Son pied mignon est incapable d’endurer la moindre chaussure. En voiture, elle le pose sur le bord de sa volante, et l’œil curieux admire la finesse du riche soulier ; mais, sous le talon, ce soulier est écrasé et renversé en pantoufle. Aussi, sous aucun prétexte, ne descend-elle de voiture. C’est là que, arrêtée devant les cafés ou les magasins de modes et de nouveautés, elle consomme glaces et sorbets ou choisit les chiffons qu’un commis complaisant vient soumettre à son examen.

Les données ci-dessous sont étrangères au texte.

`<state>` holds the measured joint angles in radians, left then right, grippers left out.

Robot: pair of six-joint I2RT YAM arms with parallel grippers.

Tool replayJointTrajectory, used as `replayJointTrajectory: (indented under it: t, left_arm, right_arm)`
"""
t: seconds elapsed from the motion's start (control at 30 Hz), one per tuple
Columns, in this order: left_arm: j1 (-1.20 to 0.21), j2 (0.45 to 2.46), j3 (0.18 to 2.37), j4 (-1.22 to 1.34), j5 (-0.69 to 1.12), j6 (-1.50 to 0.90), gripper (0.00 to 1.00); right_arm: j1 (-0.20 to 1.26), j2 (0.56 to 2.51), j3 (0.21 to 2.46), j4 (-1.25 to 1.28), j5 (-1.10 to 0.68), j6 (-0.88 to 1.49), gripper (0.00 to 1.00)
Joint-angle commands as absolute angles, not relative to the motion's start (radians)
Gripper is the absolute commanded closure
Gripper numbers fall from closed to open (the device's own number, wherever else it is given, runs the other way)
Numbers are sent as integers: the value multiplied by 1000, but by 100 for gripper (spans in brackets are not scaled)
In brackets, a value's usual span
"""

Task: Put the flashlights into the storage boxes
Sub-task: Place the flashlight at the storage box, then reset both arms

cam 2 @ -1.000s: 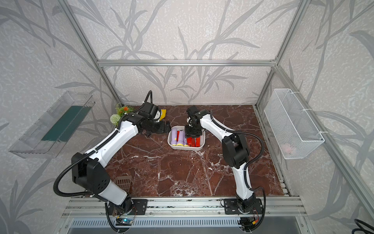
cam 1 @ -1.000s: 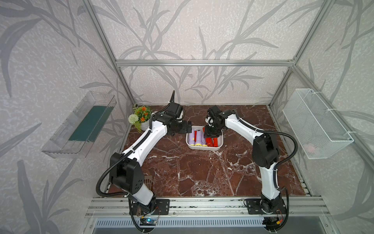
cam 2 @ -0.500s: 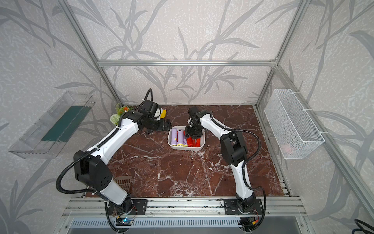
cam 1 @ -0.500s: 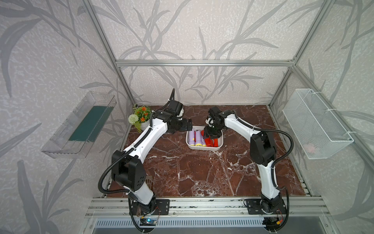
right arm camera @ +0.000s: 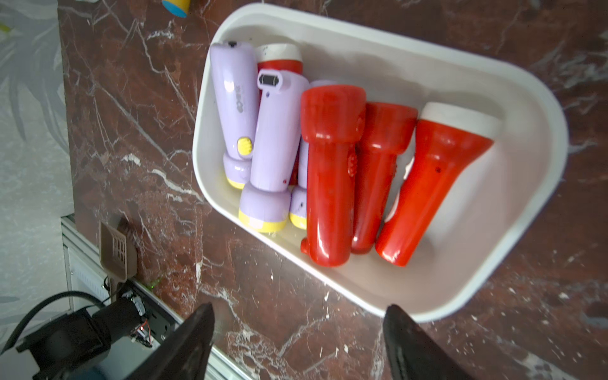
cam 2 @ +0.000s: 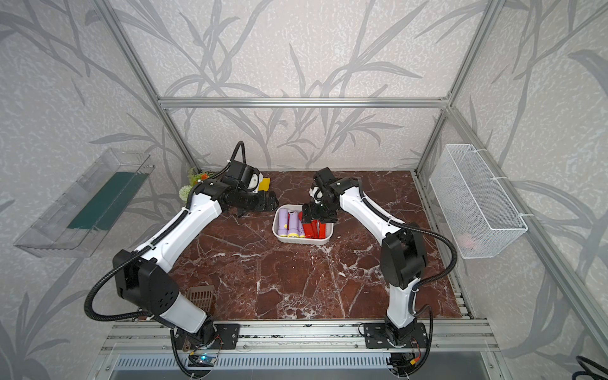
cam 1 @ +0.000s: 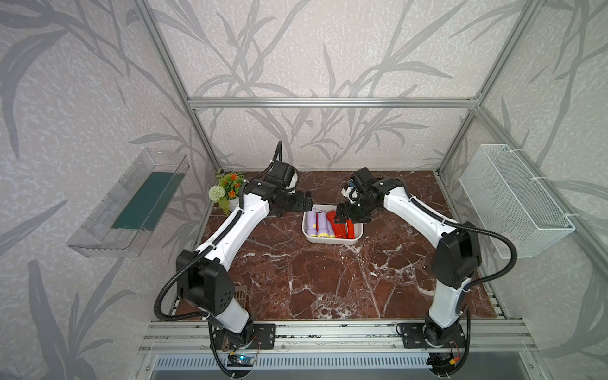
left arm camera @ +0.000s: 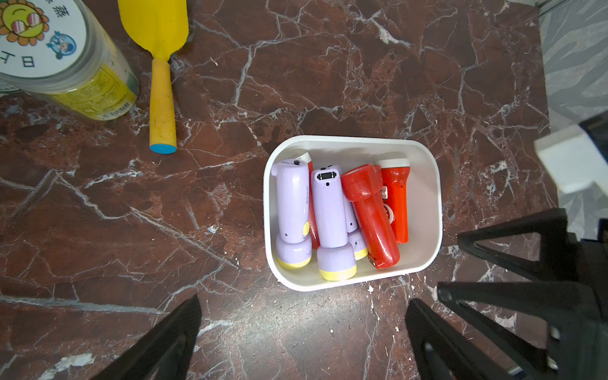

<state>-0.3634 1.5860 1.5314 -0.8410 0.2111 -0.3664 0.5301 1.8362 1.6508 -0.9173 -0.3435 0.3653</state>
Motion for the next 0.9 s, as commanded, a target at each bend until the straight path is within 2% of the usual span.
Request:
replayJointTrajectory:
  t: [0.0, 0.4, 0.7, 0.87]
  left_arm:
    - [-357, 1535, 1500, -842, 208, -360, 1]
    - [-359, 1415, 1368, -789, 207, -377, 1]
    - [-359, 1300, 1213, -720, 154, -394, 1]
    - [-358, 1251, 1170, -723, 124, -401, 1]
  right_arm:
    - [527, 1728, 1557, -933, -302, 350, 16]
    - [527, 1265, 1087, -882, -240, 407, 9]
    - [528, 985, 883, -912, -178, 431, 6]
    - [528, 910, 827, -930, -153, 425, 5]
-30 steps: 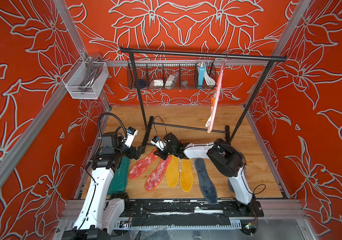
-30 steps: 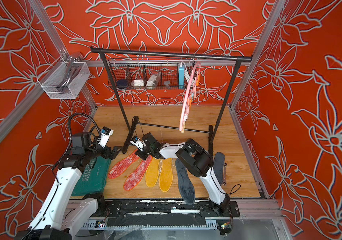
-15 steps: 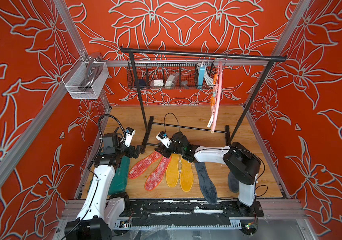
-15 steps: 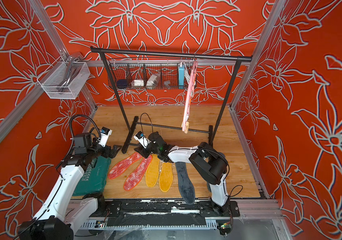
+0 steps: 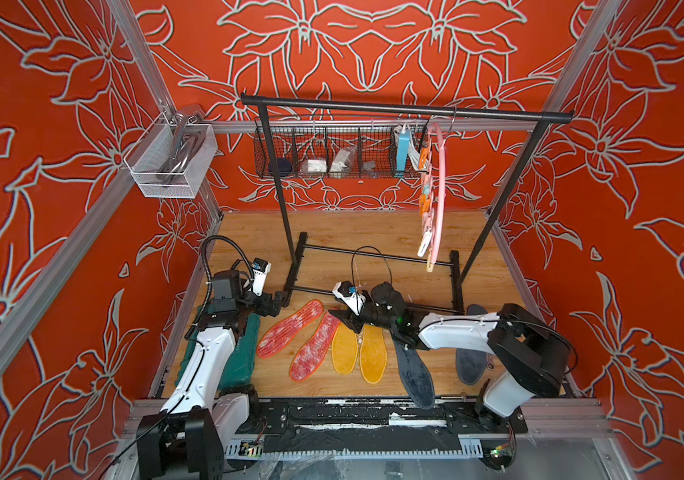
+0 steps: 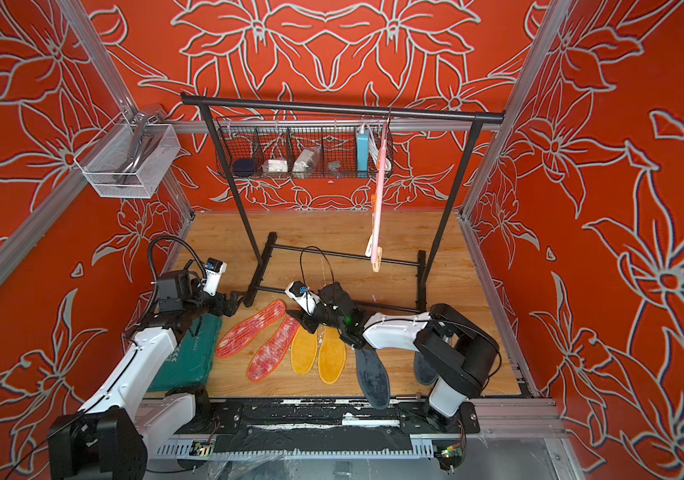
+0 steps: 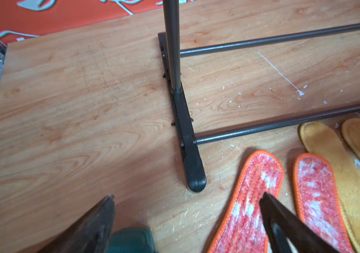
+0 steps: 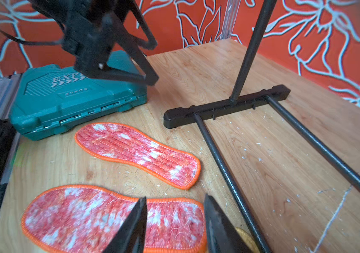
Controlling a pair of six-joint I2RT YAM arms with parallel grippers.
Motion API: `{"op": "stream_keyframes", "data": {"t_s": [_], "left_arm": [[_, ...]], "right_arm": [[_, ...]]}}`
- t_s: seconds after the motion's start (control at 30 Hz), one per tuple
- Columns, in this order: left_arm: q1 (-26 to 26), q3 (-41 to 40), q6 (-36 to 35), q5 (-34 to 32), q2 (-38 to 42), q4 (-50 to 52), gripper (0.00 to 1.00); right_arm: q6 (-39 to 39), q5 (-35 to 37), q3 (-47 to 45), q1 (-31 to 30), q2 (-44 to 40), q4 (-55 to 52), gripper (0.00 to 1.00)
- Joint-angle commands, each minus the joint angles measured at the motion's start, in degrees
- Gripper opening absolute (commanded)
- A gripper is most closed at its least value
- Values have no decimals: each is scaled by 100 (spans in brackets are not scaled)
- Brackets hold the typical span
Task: Take the shoe insoles off the hanger
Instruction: Place the insole at the center of the board, then reset both arms
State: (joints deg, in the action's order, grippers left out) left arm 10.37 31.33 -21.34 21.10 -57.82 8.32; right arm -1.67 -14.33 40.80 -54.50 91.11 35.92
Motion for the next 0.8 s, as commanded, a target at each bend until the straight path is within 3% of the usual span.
{"op": "stream_keyframes", "data": {"t_s": [0.0,0.3,0.43,0.47,0.5,0.67,0.77], "left_arm": [[28,-191,208,127,-45,-774,98],[11,-597,501,1119,-48,-1866,98],[-85,-807,740,1182,-289,-2454,98],[-134,-862,768,1145,-380,-2581,98],[-197,-907,844,1040,-503,-2698,98],[-534,-1133,1036,585,-1101,-3498,98],[-757,-1016,1051,233,-1254,-3483,98]], "right_arm": [[-413,375,-403,-49,-356,185,46],[-927,927,-1541,-46,-1524,337,50],[-1172,1245,-1941,-52,-2148,266,67],[-1186,1319,-2031,-49,-2299,243,87],[-1212,1416,-2118,-45,-2466,221,100],[-1357,1912,-2387,-43,-3209,-76,100],[-1497,2191,-2455,2,-3446,-287,99]]}}
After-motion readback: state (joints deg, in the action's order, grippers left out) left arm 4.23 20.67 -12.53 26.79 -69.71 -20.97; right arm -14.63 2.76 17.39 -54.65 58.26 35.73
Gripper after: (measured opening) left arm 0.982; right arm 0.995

Ces volantes, les seules voitures dans lesquelles puisse se montrer une élégante à la Havane, sont aussi remarquables par la bizarrerie de leur construction que par le luxe de leurs ornements et le costume de ceux qui les conduisent. À la fois meubles et bijoux, leurs marchepieds, leurs ressorts, leur caisse, leurs harnais, leurs brancards, leurs roues mêmes, sont incrustés, parsemés de métaux précieux. Savez-vous où l’on va chercher une volante avant de l’atteler ? Où elle se remise, après avoir été nettoyée avec le plus grand soin, la promenade terminée ?… Au salon, dont elle est le meuble principal, occupant une place énorme.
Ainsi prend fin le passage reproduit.